Painlevé, n'est pas mécontent, non plus, de voir Lancelot affirmer un pacifisme militant... Lui-même, malgré ses fonctions, affiche cette conviction, d'ailleurs il réduit le service à un an... En effet, le jeune homme s'émancipe de son groupe originel, et éprouve beaucoup d'intérêt a rencontré d'autres espaces, en particulier ceux représentés au GUSDN ( Le Groupement universitaire pour la Société des Nations) animé par Robert Lange qui bénéficie de l'aura de son oncle Bergson... Les réunions sont nombreuses, et les appuis de personnalités sont relativement intéressants, avec de nombreux contacts avec Genève et Londres... On fête l'entrée de l'Allemagne dans la SDN en 1926. Une paix est possible, et finalement l'action de Briand est reconnue par tous...

 

Paul Painlevé ( le pacifiste !) occupe de façon quasi continue le ministère de la Guerre - dans lequel travaille Lancelot - puis celui, tout nouveau, de l’Air. Il sera l'un des rares à assumer l'idée européenne d'Aristide Briand. Ce dernier, lors de son discours du 5 septembre 1929 à la tribune de la SDN, parle d’« une sorte de lien fédéral » qui devrait unir «  les peuples qui sont géographiquement groupés, comme les peuples d’Europe.»

Une jeune élite se forme ainsi à la politique, en rupture avec la politique en place: elle s'exerce aux joutes verbales, ne craint pas la confrontation de ses idées, jusqu'aux provocations. On tente de rallier à soi, pour constituer de nouvelles communautés... Parmi cette jeunesse entreprenante, Jean Luchaire semble plein d'ambition....

 

Depuis 1922, Luchaire tente de convaincre Lancelot, que de l'Action Française au socialisme, on peut créer un mouvement de jeunes pour imaginer autre chose que le système républicain en place... La jeunesse est avide d'agir, sensible aux postulats de progrès, de fraternité et de rationalisme … D'ailleurs, Lancelot, s'interroge sur la possibilité d'être – en même temps - rationaliste et chrétien …

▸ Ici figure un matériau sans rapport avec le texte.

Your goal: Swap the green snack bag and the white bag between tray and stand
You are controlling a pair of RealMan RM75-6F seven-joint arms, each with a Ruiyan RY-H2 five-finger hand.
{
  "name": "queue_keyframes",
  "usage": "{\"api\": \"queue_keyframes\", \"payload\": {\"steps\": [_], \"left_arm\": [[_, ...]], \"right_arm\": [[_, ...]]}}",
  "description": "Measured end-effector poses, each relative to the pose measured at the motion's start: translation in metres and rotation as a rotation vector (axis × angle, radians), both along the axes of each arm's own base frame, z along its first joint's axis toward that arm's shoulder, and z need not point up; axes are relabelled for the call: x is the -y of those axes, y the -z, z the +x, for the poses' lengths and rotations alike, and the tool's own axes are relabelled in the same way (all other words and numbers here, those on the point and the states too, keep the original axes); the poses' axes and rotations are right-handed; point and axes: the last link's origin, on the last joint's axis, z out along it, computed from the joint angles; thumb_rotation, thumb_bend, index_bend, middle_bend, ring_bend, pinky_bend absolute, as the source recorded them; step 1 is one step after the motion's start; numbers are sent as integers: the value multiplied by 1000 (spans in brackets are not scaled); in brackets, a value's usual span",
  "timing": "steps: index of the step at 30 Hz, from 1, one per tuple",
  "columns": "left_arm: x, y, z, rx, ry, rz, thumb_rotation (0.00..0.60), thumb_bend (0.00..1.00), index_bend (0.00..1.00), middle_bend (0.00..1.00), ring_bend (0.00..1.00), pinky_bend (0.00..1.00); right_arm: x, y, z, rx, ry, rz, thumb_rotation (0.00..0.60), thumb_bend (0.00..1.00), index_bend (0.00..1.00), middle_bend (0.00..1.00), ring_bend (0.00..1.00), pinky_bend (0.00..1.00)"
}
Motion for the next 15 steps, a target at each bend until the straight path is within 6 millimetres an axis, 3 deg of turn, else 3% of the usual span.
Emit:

Luchaire s'oppose aux ''Camelots du Roi'' qui à son avis terrorisent, sans plus, l’université. Lancelot reconnaît un militantisme violent qu'il récuse...

Pour l'instant la jeunesse ne bouge pas parce qu'elle ne trouve pas la théorie qui va la mobiliser... Mais on ne part pas de rien : il s'agit d'affiner la création " d'une théorie conforme aux faits et à notre tendance mentale", puis d'en affirmer publiquement quelques principes, qui seront la base du mouvement....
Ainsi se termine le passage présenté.